*ACTIVITY*
Take the data below and extract the lines from the one with "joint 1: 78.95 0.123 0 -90" to the one with "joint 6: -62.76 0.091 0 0", inclusive, exactly as written.
------------------------------------
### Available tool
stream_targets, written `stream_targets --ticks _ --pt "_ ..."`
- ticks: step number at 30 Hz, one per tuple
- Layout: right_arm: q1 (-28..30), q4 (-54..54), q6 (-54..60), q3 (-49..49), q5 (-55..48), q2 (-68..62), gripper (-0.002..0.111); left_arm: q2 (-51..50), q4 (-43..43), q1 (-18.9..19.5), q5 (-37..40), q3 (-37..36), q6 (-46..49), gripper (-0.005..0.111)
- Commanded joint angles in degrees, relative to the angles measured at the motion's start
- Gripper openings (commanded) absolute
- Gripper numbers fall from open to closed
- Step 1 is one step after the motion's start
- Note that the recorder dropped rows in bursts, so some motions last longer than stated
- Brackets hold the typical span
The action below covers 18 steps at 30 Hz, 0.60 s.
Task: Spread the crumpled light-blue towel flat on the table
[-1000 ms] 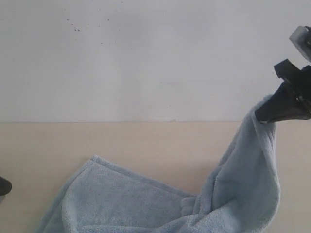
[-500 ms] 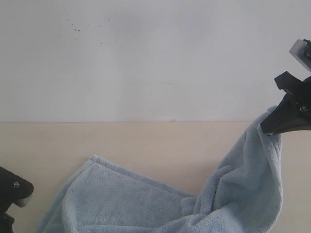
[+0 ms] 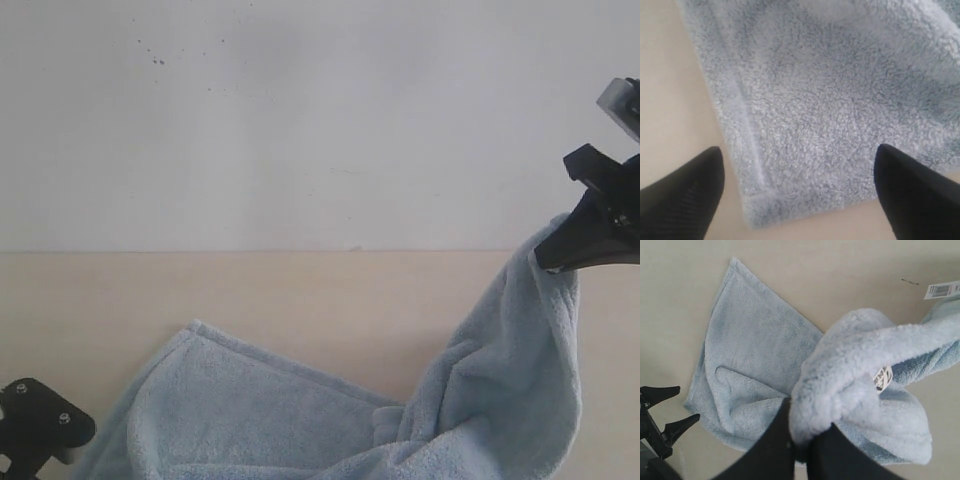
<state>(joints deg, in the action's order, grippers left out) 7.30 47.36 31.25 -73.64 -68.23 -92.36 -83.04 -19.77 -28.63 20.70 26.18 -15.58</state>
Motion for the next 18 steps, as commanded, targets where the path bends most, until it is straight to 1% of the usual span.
stream_targets --ticks 1,10,12,14,16,18 --pt "0.16 2.04 0.35 0.05 -0.08 0.22 0.000 -2.87 -2.32 0.11 -1.22 -0.15 -0.16 0.078" --pt "0.16 2.18 0.35 0.05 -0.08 0.22 0.000 -7.04 -1.81 0.11 -2.84 -0.15 -0.16 0.078" --pt "0.16 2.18 0.35 0.05 -0.08 0.22 0.000 -7.88 -1.61 0.11 -2.72 -0.15 -0.16 0.076" --pt "0.16 2.18 0.35 0.05 -0.08 0.22 0.000 -8.92 0.91 0.11 -2.56 -0.15 -0.16 0.069" --pt "0.16 2.18 0.35 0.05 -0.08 0.22 0.000 -10.10 4.72 0.11 -1.92 -0.15 -0.16 0.057" --pt "0.16 2.18 0.35 0.05 -0.08 0.22 0.000 -11.06 6.14 0.11 -1.24 -0.15 -0.16 0.043"
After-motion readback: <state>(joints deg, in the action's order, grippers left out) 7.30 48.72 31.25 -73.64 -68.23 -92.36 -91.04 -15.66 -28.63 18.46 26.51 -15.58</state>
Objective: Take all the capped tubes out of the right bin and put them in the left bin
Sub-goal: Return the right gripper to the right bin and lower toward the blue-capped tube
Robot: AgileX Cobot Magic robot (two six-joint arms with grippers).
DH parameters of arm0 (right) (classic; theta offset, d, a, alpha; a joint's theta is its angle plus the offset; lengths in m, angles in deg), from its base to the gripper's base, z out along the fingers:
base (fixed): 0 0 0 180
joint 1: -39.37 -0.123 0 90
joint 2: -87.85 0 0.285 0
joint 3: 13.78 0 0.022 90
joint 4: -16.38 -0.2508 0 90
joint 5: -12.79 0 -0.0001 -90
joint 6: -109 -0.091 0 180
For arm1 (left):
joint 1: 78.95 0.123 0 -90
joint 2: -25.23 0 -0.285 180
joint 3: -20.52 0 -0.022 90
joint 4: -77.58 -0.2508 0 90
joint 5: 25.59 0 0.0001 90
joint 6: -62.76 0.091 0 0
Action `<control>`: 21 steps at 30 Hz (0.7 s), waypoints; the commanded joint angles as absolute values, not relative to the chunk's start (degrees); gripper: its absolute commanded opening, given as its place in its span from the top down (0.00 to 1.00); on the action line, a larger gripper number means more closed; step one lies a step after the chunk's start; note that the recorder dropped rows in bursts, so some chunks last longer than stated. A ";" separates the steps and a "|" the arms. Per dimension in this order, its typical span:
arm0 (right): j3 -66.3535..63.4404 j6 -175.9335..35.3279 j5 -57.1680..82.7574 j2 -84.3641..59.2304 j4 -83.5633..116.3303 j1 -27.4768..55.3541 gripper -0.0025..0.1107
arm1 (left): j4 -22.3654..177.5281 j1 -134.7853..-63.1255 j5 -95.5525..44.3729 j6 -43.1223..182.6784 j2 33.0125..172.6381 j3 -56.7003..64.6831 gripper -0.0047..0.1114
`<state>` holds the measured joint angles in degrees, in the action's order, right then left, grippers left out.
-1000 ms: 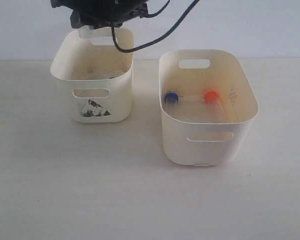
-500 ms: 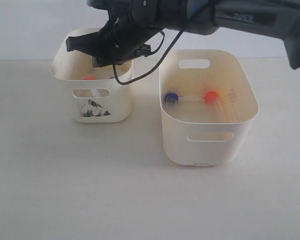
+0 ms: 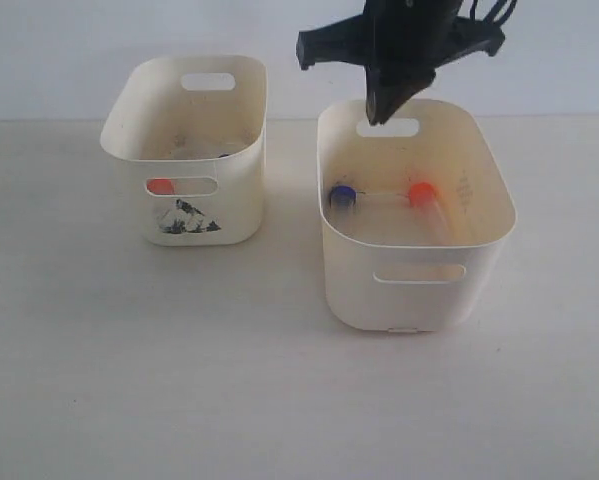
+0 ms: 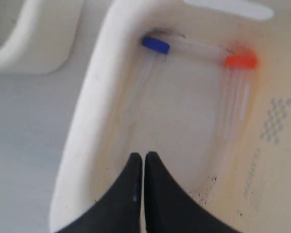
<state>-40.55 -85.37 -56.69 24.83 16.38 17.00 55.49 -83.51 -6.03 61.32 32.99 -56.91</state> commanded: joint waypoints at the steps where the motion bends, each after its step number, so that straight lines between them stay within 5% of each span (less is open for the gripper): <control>1: -34.62 -91.13 -56.66 24.30 17.53 19.52 0.97 | 55.65 -83.82 -6.33 60.78 33.01 -56.70 0.92; 21: -31.49 -91.47 -51.10 33.45 8.10 21.66 0.97 | 55.65 -83.82 -6.33 60.78 33.01 -56.70 0.92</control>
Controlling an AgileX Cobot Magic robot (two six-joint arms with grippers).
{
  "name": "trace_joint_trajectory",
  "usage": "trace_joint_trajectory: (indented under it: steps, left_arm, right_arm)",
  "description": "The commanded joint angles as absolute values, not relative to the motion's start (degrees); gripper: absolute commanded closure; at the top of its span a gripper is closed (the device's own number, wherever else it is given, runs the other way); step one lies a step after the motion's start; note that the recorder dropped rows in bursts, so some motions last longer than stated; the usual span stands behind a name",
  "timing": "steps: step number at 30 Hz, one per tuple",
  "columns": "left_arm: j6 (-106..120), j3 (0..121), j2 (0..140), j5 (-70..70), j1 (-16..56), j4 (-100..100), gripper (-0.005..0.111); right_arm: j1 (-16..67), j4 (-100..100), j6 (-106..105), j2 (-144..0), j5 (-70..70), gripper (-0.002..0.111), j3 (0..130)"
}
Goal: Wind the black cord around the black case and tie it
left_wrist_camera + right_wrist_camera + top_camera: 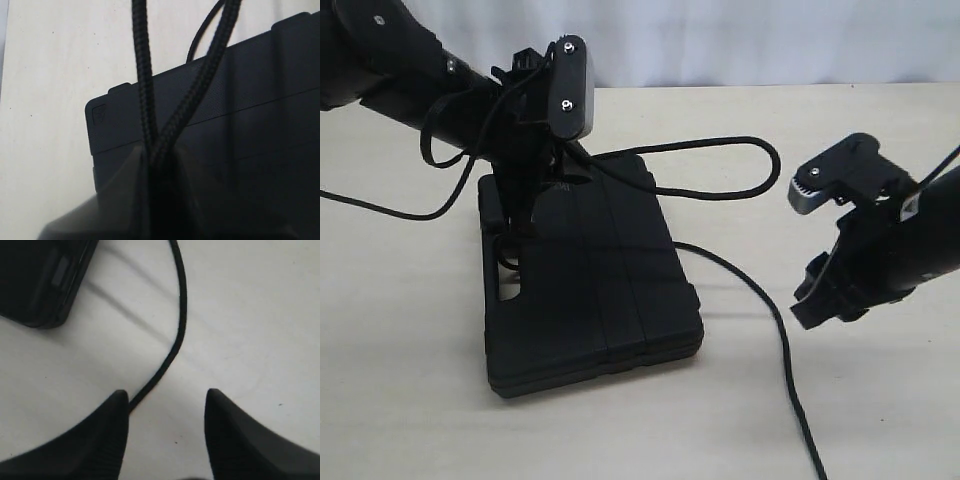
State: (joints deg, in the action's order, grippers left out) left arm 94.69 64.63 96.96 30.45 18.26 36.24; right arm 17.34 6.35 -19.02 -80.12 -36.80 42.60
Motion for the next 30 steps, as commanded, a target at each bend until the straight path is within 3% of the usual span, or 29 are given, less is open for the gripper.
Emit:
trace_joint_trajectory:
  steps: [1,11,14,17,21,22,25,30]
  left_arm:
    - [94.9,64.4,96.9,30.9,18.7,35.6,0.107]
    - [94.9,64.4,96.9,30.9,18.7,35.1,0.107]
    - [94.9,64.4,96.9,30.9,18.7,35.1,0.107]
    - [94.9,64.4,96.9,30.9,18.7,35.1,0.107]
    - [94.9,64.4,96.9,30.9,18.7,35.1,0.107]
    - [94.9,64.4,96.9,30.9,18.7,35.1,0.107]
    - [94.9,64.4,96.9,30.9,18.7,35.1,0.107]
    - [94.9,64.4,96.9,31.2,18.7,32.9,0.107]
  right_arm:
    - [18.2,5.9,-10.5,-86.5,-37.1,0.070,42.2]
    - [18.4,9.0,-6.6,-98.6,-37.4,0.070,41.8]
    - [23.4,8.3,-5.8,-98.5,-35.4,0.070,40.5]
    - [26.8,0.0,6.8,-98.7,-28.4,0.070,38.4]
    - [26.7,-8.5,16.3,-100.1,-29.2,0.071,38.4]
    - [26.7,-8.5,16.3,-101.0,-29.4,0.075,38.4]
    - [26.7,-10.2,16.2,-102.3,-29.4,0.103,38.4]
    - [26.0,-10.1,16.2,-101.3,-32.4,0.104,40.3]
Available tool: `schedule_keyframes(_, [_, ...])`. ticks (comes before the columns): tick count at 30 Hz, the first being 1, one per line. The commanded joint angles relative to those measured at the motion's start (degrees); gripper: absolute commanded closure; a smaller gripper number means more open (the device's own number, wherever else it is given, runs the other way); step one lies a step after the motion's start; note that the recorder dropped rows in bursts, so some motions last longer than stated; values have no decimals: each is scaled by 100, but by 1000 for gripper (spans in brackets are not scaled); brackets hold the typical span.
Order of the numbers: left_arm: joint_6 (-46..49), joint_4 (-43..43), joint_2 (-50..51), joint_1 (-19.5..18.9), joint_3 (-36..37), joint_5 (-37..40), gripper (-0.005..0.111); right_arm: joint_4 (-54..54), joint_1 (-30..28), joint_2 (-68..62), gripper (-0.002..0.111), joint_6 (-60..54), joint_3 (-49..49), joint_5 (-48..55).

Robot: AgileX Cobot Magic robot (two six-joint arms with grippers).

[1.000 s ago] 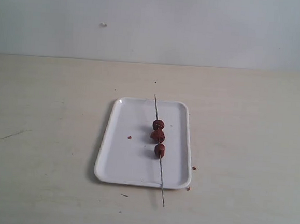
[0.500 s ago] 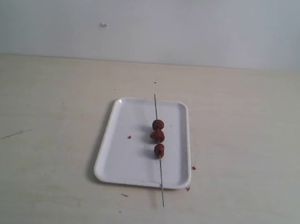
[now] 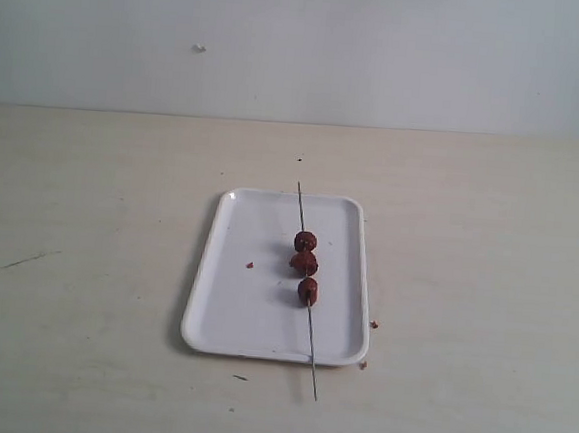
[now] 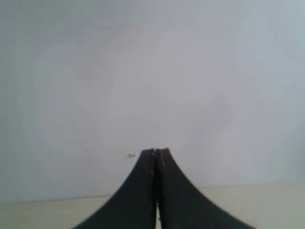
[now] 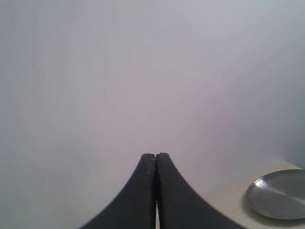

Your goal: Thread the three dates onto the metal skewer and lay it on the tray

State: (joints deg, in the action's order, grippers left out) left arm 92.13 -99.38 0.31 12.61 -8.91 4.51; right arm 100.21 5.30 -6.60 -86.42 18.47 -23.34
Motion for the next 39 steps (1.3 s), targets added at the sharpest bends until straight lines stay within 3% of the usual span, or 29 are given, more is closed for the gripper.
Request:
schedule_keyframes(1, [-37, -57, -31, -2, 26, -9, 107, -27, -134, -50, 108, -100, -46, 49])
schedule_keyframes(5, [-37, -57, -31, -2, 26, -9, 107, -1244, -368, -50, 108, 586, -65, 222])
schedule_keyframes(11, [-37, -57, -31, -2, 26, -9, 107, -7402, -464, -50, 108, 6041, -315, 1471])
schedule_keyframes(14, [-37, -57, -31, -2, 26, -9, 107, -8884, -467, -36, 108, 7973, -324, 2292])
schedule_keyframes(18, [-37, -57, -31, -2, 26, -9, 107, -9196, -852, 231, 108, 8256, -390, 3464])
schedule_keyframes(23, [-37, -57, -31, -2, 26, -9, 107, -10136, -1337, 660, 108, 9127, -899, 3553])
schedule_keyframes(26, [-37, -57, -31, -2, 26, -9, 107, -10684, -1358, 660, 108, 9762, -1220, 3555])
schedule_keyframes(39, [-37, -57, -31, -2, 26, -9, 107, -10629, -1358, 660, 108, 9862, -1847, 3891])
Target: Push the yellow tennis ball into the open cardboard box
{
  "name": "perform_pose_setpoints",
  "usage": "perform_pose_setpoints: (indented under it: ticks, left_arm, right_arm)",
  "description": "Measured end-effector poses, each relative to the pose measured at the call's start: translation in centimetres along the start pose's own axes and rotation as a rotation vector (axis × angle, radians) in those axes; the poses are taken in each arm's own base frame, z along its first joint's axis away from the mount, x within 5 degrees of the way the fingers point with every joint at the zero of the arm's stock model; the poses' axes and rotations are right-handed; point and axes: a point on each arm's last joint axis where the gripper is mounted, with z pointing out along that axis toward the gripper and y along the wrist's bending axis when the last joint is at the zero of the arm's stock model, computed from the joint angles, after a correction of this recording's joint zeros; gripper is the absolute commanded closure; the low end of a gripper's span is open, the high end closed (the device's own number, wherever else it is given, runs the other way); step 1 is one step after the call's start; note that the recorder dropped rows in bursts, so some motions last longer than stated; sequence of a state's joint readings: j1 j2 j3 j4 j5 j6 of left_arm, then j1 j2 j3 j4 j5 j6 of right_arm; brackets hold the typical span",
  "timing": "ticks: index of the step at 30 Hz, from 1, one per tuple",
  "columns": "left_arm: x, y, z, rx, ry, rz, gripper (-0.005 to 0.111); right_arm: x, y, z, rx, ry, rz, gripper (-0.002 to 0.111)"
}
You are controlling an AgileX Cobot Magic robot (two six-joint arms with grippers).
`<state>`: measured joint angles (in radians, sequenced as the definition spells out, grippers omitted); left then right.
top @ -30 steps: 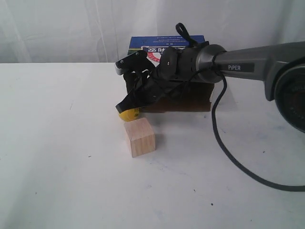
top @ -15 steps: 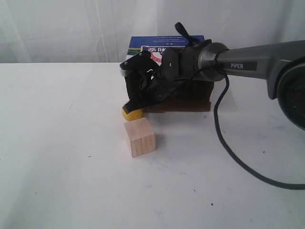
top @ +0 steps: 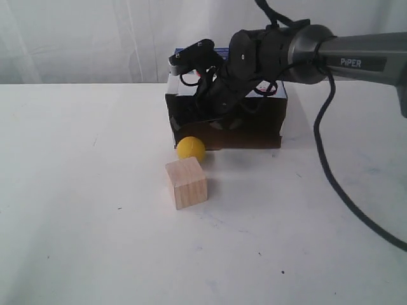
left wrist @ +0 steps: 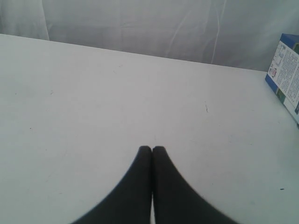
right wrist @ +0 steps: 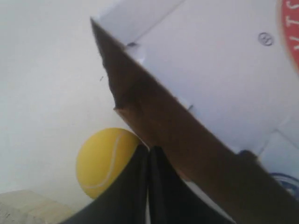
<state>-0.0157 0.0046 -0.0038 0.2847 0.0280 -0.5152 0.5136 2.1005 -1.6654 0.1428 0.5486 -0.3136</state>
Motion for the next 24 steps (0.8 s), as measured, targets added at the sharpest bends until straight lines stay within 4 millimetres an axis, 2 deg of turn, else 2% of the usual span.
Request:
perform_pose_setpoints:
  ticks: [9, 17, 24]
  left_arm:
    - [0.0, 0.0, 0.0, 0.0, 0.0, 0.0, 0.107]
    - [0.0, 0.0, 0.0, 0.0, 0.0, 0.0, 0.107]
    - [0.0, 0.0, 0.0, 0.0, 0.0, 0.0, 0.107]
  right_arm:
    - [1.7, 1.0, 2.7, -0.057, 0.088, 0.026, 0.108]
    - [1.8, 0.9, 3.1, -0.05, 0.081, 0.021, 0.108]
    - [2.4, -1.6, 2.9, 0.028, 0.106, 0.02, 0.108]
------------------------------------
*ANSWER TO THIS TASK*
joint 1: 78.95 0.123 0 -90
joint 2: -25.23 0 -0.285 180
joint 3: -20.52 0 -0.022 90
joint 4: -77.58 -0.2508 0 90
joint 5: 25.59 0 0.0001 90
joint 6: -62.76 0.091 0 0

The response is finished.